What is needed
Write out the listing below in its entirety, minus the pictures, without changing a word.

Exercise data
______________________________

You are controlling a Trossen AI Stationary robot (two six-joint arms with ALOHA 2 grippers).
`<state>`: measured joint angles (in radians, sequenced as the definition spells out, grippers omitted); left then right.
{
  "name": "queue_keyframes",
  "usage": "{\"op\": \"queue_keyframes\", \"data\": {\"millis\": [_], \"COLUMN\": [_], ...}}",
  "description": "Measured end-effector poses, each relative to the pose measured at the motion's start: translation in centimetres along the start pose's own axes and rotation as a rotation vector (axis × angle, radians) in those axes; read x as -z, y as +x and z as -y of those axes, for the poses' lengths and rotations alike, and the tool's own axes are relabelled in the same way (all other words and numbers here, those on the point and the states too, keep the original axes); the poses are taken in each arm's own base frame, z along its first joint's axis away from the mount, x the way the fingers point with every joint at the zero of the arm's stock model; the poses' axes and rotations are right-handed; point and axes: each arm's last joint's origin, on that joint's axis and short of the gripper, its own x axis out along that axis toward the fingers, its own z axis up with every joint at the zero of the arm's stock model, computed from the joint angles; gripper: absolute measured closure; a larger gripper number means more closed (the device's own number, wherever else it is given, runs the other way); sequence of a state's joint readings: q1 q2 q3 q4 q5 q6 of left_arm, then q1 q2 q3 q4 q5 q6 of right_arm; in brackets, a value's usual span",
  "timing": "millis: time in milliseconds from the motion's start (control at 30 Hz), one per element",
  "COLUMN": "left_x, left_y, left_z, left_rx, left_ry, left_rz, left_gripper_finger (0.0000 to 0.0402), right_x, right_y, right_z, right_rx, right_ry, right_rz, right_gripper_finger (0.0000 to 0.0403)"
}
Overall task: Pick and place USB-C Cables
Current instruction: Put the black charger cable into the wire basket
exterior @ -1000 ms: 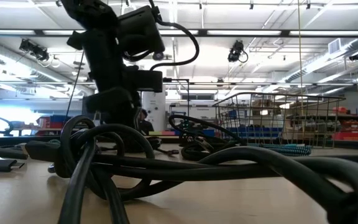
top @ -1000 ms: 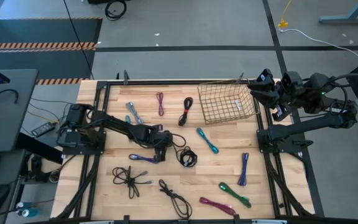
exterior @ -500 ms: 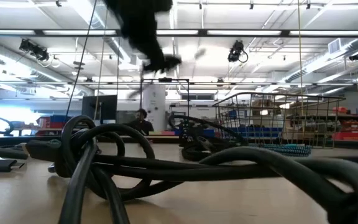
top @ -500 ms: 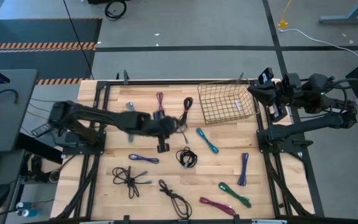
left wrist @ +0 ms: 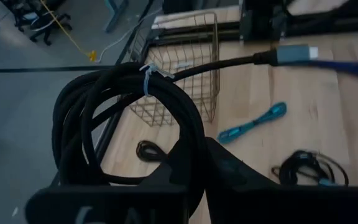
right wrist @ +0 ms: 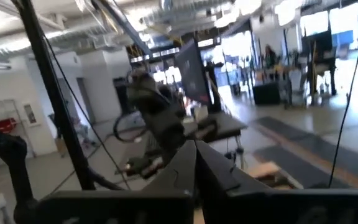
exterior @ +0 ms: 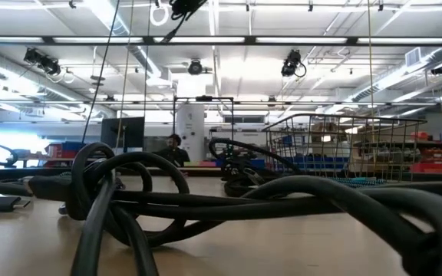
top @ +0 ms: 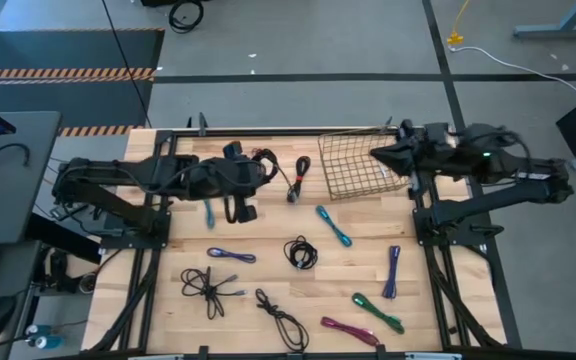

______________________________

Output of the exercise
You are controlling a Trossen AI Stationary robot (two six-joint arms with ALOHA 2 grippers).
`<state>`: measured joint angles (in radians, sequenced as the definition spells out, grippers omitted); left then right.
{
  "name": "queue_keyframes",
  "usage": "{\"op\": \"queue_keyframes\", \"data\": {\"millis\": [_], \"COLUMN\": [_], ...}}",
  "description": "Measured end-effector poses, each relative to the pose measured at the motion's start: translation in centimetres along the start pose's own axes and rotation as a rotation vector (axis × angle, radians) in those axes; read x as -z, y as +x and z as -y of those axes, for the poses' lengths and rotations alike, and the tool's own axes are relabelled in the same way (all other words and numbers here, those on the point and the states too, keep the original axes); the poses are taken in each arm's own base frame, z along its first joint's axis away from the mount, x the way the fingers point with every joint at the zero of the arm's stock model; the poses' axes and rotations are right-handed; point and axes: each arm's last joint's origin, on that joint's axis and short of the gripper, its own x axis out along that axis toward the fingers, its own z axis up with every joint at the zero of the arm's stock model, computed from the joint angles; gripper: absolute measured closure; a larger gripper number means more closed (the device's own number, wherever else it is given, runs the other way); sequence of a state's joint readings: q1 q2 q3 q4 q5 q6 of left_arm, then q1 q2 q3 q4 q5 q6 of right_arm; in brackets, a value's usual span",
  "timing": "millis: time in milliseconds from the motion's start (control at 30 Hz), one per element",
  "COLUMN": "left_x, left_y, left_z, left_rx, left_ry, left_rz, left_gripper_finger (0.0000 to 0.0402), right_x, right_y, right_z, right_rx, right_ry, right_rz, right_gripper_finger (0.0000 to 0.0403)"
}
Overall task: Pick and place USB-C Cables
Current instruction: Put the black charger cable into the wire basket
exterior @ -1000 ms: 
top @ -1000 ms: 
exterior @ -500 ms: 
top @ -500 ms: 
left wrist @ +0 ms: 
right wrist @ +0 ms: 
exterior @ +0 ms: 
top @ +0 ms: 

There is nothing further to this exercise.